Output each record exactly. Leave none out.

BEGIN Information provided

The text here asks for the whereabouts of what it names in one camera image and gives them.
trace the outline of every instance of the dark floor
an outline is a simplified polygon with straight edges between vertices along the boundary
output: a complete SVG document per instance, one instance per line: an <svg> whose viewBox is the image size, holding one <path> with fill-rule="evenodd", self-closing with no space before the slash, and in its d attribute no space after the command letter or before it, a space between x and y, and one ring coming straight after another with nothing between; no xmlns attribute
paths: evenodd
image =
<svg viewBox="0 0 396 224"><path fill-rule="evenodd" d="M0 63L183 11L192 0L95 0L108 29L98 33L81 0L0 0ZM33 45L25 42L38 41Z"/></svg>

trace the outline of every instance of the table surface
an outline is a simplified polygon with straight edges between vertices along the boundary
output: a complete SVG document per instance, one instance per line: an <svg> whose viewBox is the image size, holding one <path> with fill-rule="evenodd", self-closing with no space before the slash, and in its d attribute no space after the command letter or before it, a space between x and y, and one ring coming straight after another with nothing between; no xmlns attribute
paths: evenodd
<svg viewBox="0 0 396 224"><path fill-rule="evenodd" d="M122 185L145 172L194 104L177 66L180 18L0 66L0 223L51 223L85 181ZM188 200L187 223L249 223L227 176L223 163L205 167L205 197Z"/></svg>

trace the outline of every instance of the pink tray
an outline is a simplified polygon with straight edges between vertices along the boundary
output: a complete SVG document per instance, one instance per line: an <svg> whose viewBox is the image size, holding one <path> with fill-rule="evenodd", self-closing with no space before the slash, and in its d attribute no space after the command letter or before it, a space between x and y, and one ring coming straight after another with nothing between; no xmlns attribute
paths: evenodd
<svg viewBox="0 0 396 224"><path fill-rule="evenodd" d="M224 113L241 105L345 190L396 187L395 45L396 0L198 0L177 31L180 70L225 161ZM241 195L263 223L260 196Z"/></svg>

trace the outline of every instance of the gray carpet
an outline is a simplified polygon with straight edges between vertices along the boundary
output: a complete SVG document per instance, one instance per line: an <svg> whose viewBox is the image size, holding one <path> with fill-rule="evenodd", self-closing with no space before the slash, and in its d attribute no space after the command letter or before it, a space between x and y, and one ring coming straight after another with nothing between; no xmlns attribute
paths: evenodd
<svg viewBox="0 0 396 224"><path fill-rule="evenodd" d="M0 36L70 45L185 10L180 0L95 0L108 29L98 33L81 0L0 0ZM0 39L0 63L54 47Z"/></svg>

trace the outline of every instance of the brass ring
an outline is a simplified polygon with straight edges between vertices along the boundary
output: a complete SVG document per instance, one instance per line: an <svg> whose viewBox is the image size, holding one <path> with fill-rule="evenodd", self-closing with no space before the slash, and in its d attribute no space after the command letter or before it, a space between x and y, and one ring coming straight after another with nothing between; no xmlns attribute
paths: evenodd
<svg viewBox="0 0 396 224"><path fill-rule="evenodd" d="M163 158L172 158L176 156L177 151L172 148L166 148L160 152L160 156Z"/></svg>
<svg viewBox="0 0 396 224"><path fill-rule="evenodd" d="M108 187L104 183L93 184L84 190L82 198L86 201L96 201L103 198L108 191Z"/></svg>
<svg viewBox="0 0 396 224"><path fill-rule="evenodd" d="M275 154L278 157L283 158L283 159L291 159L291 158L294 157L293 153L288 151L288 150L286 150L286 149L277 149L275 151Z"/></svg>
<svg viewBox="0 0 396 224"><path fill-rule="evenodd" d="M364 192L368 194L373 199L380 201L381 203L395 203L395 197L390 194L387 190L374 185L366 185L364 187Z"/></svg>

END Information provided

▶ _Task response_:
The text here asks for the whereabouts of what it names in one camera image and gives them.
trace the outline of every instance of the dark floor
an outline is a simplified polygon with straight edges between vertices along the boundary
output: a complete SVG document per instance, one instance per line: an <svg> whose viewBox is the image size, holding one <path> with fill-rule="evenodd", self-closing with no space before the slash, and in its d attribute no space after the command letter or before it, a space between x and y, and one ring coming straight after another with nothing between; no xmlns attribute
paths: evenodd
image =
<svg viewBox="0 0 396 224"><path fill-rule="evenodd" d="M0 63L183 11L192 0L95 0L108 29L98 33L81 0L0 0ZM33 45L25 42L38 41Z"/></svg>

trace the outline of every instance of the table surface
an outline is a simplified polygon with straight edges between vertices along the boundary
output: a complete SVG document per instance, one instance per line: an <svg> whose viewBox is the image size, holding one <path> with fill-rule="evenodd", self-closing with no space before the slash, and in its d attribute no space after the command letter or before it, a space between x and y, and one ring coming straight after another with nothing between; no xmlns attribute
paths: evenodd
<svg viewBox="0 0 396 224"><path fill-rule="evenodd" d="M122 185L145 172L194 104L177 66L180 18L0 66L0 223L51 223L85 181ZM188 200L187 223L249 223L227 176L223 163L205 167L205 197Z"/></svg>

trace the outline of every instance of the pink tray
an outline is a simplified polygon with straight edges between vertices along the boundary
output: a complete SVG document per instance, one instance per line: an <svg> whose viewBox is the image size, holding one <path> with fill-rule="evenodd", self-closing with no space before the slash, and in its d attribute no space after the command letter or before it, a space between x and y, and one ring coming straight after another with nothing between; no xmlns attribute
paths: evenodd
<svg viewBox="0 0 396 224"><path fill-rule="evenodd" d="M224 113L241 105L345 190L396 187L395 45L396 0L198 0L177 31L180 70L225 161ZM241 195L263 223L260 196Z"/></svg>

trace the outline of every instance of the gray carpet
an outline is a simplified polygon with straight edges between vertices along the boundary
output: a complete SVG document per instance, one instance per line: an <svg> whose viewBox is the image size, holding one <path> with fill-rule="evenodd", self-closing with no space before the slash, and in its d attribute no space after the command letter or before it, a space between x and y, and one ring coming straight after another with nothing between; no xmlns attribute
paths: evenodd
<svg viewBox="0 0 396 224"><path fill-rule="evenodd" d="M0 36L70 45L185 10L180 0L95 0L108 29L98 33L81 0L0 0ZM0 39L0 63L54 47Z"/></svg>

trace the outline of every instance of the brass ring
an outline is a simplified polygon with straight edges between vertices along the boundary
output: a complete SVG document per instance, one instance per line: an <svg> whose viewBox is the image size, holding one <path> with fill-rule="evenodd", self-closing with no space before the slash, and in its d attribute no space after the command letter or before it, a space between x and y, and one ring coming straight after another with nothing between; no xmlns attribute
paths: evenodd
<svg viewBox="0 0 396 224"><path fill-rule="evenodd" d="M163 158L172 158L176 156L177 151L172 148L166 148L160 152L160 156Z"/></svg>
<svg viewBox="0 0 396 224"><path fill-rule="evenodd" d="M108 187L104 183L93 184L84 190L82 198L86 201L96 201L103 198L108 191Z"/></svg>
<svg viewBox="0 0 396 224"><path fill-rule="evenodd" d="M275 154L278 157L283 158L283 159L291 159L291 158L294 157L293 153L288 151L288 150L286 150L286 149L277 149L275 151Z"/></svg>
<svg viewBox="0 0 396 224"><path fill-rule="evenodd" d="M364 192L368 194L373 199L380 201L381 203L395 203L395 197L390 194L387 190L374 185L366 185L364 187Z"/></svg>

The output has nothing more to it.